→ SUPPLIED RECORDS:
*****

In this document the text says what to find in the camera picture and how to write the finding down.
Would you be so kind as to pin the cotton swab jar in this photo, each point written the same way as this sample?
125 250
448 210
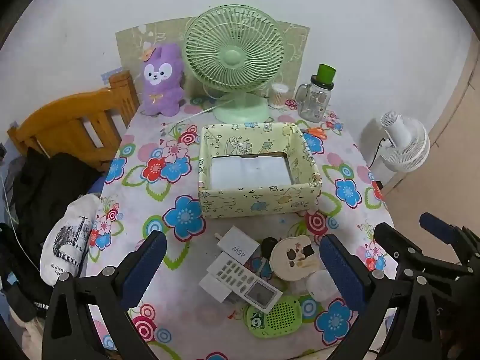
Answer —
279 97

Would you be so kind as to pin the floral tablecloth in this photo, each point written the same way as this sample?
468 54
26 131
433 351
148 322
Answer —
180 281

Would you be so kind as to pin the purple plush toy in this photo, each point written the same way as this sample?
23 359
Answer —
161 82

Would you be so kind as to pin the white floor fan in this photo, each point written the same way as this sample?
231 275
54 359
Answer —
407 146

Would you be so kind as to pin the black bag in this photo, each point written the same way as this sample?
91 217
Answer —
22 288

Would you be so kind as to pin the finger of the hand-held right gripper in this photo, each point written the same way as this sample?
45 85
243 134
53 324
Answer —
435 225
390 238

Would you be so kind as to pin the orange scissors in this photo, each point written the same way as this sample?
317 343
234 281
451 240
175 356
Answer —
317 132

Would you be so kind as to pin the blue patterned paper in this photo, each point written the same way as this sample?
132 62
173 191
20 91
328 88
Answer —
111 74

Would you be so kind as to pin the green perforated panda case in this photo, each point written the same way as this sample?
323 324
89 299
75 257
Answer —
277 317

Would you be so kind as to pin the round cream mirror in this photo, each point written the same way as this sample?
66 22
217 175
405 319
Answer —
290 260

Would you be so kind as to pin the white printed bag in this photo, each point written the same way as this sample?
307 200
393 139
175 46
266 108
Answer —
71 232

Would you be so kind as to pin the black car key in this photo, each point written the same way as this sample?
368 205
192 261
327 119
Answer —
269 247

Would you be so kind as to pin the patterned storage box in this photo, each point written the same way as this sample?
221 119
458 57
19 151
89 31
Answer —
258 202

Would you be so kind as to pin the white charger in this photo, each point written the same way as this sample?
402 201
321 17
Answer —
238 245

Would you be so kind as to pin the black jacket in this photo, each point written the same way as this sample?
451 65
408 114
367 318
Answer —
52 187

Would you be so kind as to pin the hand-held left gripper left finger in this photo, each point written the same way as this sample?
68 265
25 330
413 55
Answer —
144 266

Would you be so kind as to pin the glass mug with green lid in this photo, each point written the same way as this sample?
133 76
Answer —
315 101

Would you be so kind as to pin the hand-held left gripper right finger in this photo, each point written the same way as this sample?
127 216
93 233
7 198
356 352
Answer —
343 273

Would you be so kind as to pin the white round object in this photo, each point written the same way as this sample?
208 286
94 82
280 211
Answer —
320 287

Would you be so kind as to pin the green desk fan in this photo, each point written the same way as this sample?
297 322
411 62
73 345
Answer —
230 57

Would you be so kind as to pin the white remote control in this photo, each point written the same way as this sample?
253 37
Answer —
240 277

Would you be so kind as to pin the white rectangular box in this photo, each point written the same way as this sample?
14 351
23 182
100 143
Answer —
213 288

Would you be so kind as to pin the wooden chair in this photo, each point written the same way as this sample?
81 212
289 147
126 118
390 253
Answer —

*****

→ WHAT IS REQUIRED:
Collect, from the material above, every line containing the word "left".

→ FINISHED EXERCISE:
Would you be so kind as to pin the hand-held left gripper left finger in this photo, each point written the same way as this sample?
Would you be so kind as to pin the hand-held left gripper right finger in this photo, each point written the same way as this sample?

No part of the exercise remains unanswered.